ENCE AWANSOWAŁO NA MAJORA! MAMY POLAKÓW W SZTOKHOLMIE!

fot. GG League / Maciej Kołek

Możemy odetchnąć z ulgą! ENCE po bardzo trudnym, wymagającym i emocjonującym spotkaniu pokonało G2 Esports. Tym samym organizacja z Finlandii awansowała na PGL Majora, a to oznacza, że w Sztokholmie podziwiać będziemy Polaków.

To nie był tylko ćwierćfinał IEM Fall. To przede wszystkim był mecz o awans na Majora i to się udało. ENCE tak naprawdę niczego już nie musi udowadniać w jeszcze trwającym turnieju z serii RMR. A przecież organizacja z Finlandii zameldowała się w półfinale tychże zmagań.

W pojedynku pomiędzy Astralis a Fiend nie było mowy o żadnej niespodziance. Po prostu. Duńczycy pewnie poszli po swoje w tym starciu i nie pozostawili żadnych złudzeń odnośnie do tego, komu się należy półfinał IEM Fall. Ekipa ze Skandynawii najpierw wygrała wybranego przez siebie Nuke’a wynikiem 16:10. Predykacja Bułgarów, jaką było Inferno była tylko i wyłącznie korzystna dla ósmej siły świata. Peter “dupreeh” Rasmussen i jego koledzy triumfowali na tym planie 16:9.
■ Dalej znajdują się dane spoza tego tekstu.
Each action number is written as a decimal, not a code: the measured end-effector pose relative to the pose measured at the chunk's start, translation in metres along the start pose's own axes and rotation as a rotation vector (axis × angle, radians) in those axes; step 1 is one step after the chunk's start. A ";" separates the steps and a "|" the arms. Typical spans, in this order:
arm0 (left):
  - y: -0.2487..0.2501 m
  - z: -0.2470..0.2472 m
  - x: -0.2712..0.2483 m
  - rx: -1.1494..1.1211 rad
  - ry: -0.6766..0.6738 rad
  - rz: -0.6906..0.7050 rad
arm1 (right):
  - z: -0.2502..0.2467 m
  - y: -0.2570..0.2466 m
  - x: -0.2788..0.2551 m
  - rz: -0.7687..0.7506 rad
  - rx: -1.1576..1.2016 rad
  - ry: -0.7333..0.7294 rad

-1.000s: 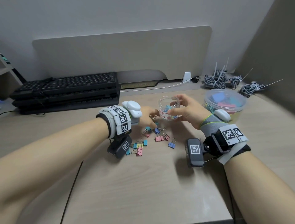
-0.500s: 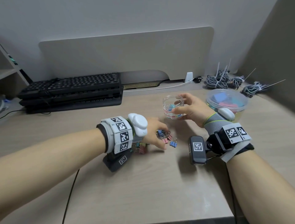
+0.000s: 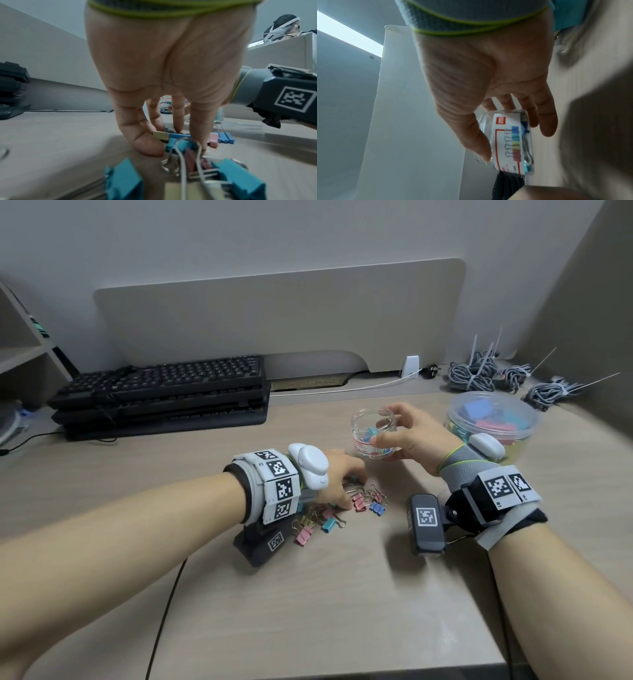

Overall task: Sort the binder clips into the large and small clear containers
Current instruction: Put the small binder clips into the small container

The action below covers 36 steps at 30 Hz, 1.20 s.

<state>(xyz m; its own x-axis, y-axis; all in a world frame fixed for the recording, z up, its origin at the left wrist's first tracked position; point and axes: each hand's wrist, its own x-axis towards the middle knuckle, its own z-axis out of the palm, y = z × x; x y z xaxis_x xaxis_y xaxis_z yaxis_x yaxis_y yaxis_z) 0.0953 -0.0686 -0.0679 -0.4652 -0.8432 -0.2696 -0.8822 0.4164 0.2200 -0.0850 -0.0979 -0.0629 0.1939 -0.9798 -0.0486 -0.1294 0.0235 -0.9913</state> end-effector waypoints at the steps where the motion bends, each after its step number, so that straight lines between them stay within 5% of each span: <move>1: 0.001 0.000 0.000 -0.004 0.003 0.007 | 0.001 0.000 0.000 0.000 -0.002 -0.001; 19: -0.023 -0.016 -0.002 -0.307 0.073 -0.122 | 0.003 0.003 0.002 -0.008 -0.030 -0.018; 28: -0.028 -0.087 -0.014 -0.477 0.448 -0.086 | 0.005 0.004 0.002 -0.024 -0.068 -0.047; 36: 0.009 -0.078 0.004 -0.151 0.435 0.031 | 0.013 0.005 -0.002 -0.051 -0.057 -0.123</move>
<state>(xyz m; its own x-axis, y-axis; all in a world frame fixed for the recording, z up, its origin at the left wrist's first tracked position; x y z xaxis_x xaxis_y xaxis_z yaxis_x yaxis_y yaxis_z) 0.0911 -0.0943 0.0066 -0.3885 -0.9090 0.1509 -0.8329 0.4164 0.3644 -0.0734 -0.0932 -0.0695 0.3191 -0.9476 -0.0163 -0.1704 -0.0404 -0.9845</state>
Zdecydowanie lepszym ćwierćfinałem był ten, w którym G2 Esports spotkało się z ENCE. Już na papierze to właśnie ta “ćwiartka” prezentowała się najbardziej obiecująco spośród reszty. Nic zatem dziwnego, że w tych zawodach ujrzeliśmy pełną serię, która rozpoczęła się interesująco. To wszystko dlatego, że organizacja z Finlandii niespodziewanie wygrała Mirage’a 16:8, a ten został wybrany przecież przez francusko-bałkański kolektyw. Na Nuke’u ENCE sobie po prostu nie poradziło. Przegrało pierwszą połowę wynikiem 2:13 i nie pomagały nawet takie zagrywki jak wygranie sytuacji sam na dwóch przez Pawła “dychę” Dychę. Jeszcze po zmianie stron trzynasta formacja globu wygrała pięć odsłon z rzędu i zapachniało powrotem, ale na tym się skończyło. G2 dobrnęło do końca, a to oznaczało, że kwestia awansu do półfinału rozstrzygnie się na arenie snajperów. Olek “hades” Miśkiewicz i jego koledzy zaprezentowali się ze świetnej strony na Duście i go wygrali. Fińska organizacja przeważała praktycznie przez cały czas trwania decydującej lokacji. Nie obyło się jednak bez nerwów, wszak ENCE wygrywało nawet 14:9, a na własne życzenie zmuszone było rozgrywać dogrywkę. Nie brakowało też wiele, by to G2 Esports ją wygrało, wszak prowadziło 17:15. Na całe szczęście podopieczni Eetu “sAwa” Sahi obudzili się w porę i mieli nawet szansę na triumf, ale przyszło rozegrać kolejną dogrywkę. W drugim z “doliczonych” czasów gry polski duet i ich koledzy byli już nieomylni. TYM SAMYM ENCE AWANSOWAŁO NA MAJORA!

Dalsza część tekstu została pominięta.